Within this framework, our recent works [48] have attempted to merge the benefits of accounting for both stability/smoothness as well as complexity when building prior models. The main contributions of this work, w.r.t. the above referenced papers are: (i) development, by means of MaxEnt arguments, of a new kernel encoding both complexity as well as smoothness and stability (the new kernel is parametrised differently w.r.t. previous conference publications and also the resulting algorithm is different); (ii) a new tailored Scaled Gradient Projection algorithm for marginal likelihood optimization (this had been used but not derived elsewhere) and (iii) an extensive simulation study comparing several state-of-the-art algorithms.

We shall now provide a more detailed description of these contributions as well as a brief discussion of the relevant literature.

The first main goal of this paper is to develop, by means of Maximum Entropy arguments, a vector-valued kernel which accounts both for the stability of the system to be estimated and for its complexity, as measured by its McMillan degree.

The prior distribution introduced here leads, as a special case, to an Hankel nuclear norm penalty, an heuristic related to that proposed in [23] as a convex surrogate to the rank function. In the system identification literature the nuclear norm heuristic has also been applied in the context of subspace identification [27], even in presence of incomplete datasets [33], to control the order of the estimated model. PEM methods equipped with nuclear norm penalties on the Hankel matrix built with the Markov parameters have also been considered [29]. Refer to [49] for a brief survey on the topic.

However, direct use of nuclear norm (or atomic) penalties may lead to undesired behavior, as suggested and studied in [40], due to the fact that nuclear norm is not able alone to guarantee stability and smoothness of the estimated impulse responses. To address this limitation, [15] already suggested the combination of the stability/smoothness penalty with the nuclear norm one; differently from the prior presented in this paper, the formulation given in [15] did not allow to adopt marginal likelihood maximization to estimate the regularization parameters.

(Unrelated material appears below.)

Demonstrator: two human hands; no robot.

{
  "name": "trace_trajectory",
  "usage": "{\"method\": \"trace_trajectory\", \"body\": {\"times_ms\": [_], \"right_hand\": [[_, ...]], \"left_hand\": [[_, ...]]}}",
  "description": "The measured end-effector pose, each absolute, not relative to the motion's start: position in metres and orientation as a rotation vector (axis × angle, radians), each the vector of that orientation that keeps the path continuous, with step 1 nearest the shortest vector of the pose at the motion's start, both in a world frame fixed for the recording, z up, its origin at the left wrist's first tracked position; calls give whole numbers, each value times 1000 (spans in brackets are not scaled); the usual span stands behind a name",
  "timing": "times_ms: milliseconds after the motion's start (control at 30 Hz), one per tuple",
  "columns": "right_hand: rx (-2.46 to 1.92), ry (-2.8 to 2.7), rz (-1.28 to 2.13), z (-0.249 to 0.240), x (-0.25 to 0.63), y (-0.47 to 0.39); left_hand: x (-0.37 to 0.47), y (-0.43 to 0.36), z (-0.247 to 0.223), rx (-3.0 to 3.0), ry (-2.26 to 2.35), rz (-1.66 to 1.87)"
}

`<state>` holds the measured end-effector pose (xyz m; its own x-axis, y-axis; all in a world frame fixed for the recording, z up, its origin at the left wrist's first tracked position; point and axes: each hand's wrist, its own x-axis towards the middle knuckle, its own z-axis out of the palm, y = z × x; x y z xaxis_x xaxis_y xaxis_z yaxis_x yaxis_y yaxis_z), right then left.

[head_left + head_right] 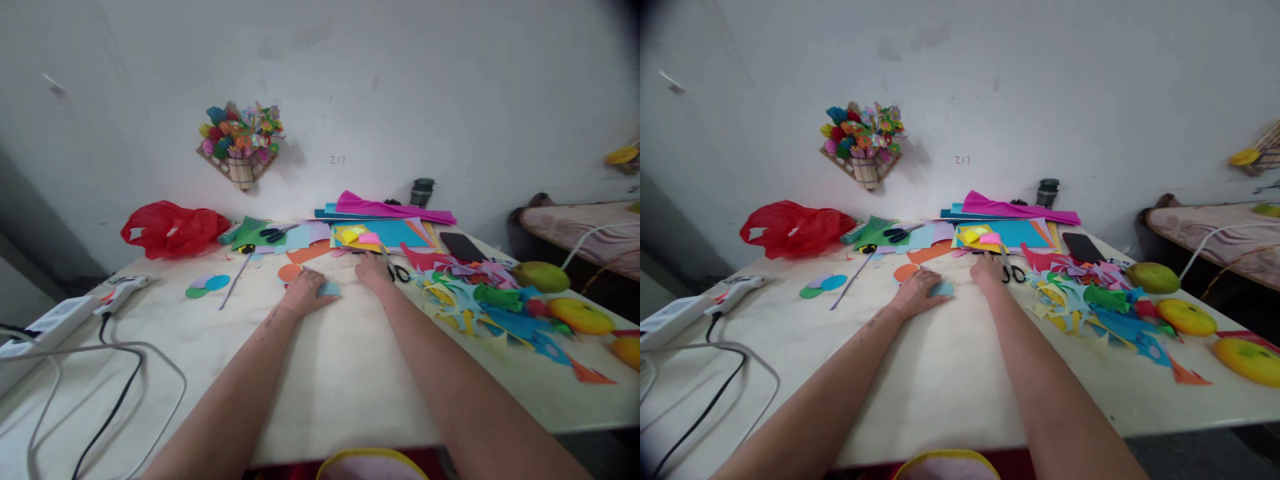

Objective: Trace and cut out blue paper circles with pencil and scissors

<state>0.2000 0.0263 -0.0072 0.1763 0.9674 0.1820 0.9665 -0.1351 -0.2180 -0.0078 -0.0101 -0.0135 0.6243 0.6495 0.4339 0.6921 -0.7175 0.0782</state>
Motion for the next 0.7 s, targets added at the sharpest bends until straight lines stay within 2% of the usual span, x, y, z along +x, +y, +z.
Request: {"method": "trace_trajectory", "body": {"times_ms": [300, 533, 700], "right_hand": [[-2017, -1909, 97, -2, 236, 45], [-2104, -2139, -278, -1, 227, 47], [-2121, -2173, -377, 2, 224, 47]], "left_hand": [[-8, -8, -17, -2766, -1136, -690], [-9, -9, -13, -2793, -1200, -670], [-14, -10, -11, -2743, -1278, -700]]}}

Exploting the structure of the prior distribution used in this paper we design an iterative procedure which alternatively updates the impulse response estimate and the hyper-parameters defining the prior. Our algorithm is related to iteratively reweighted methods used in compressed sensing and signal processing [4] and so-called *Sparse Bayesian Learning* (SBL) [57].

Our algorithm differs from the previous literature in that the regularization matrix takes on a very special structure, described by few hyper-parameters. With this special structure the weights update does not admit a closed-form solution and thus direct optimisation of the marginal likelihood needs to be performed.

To this purpose, as a second main contribution, this paper develops a Scaled Gradient Projection method (SGP), inspired by the one introduced in [3], which is more efficient than off-the-shelf optimization procedures implemented in MATLAB.

As a final contribution, the paper provides an extensive simulation study, where the proposed identification algorithm is compared with classical and state-of-the art identification methods, including PEM [35], N4SID [54], Stable Spline [42], reweighted nuclear norm-based algorithms [37] and regularized “subspace” methods [55].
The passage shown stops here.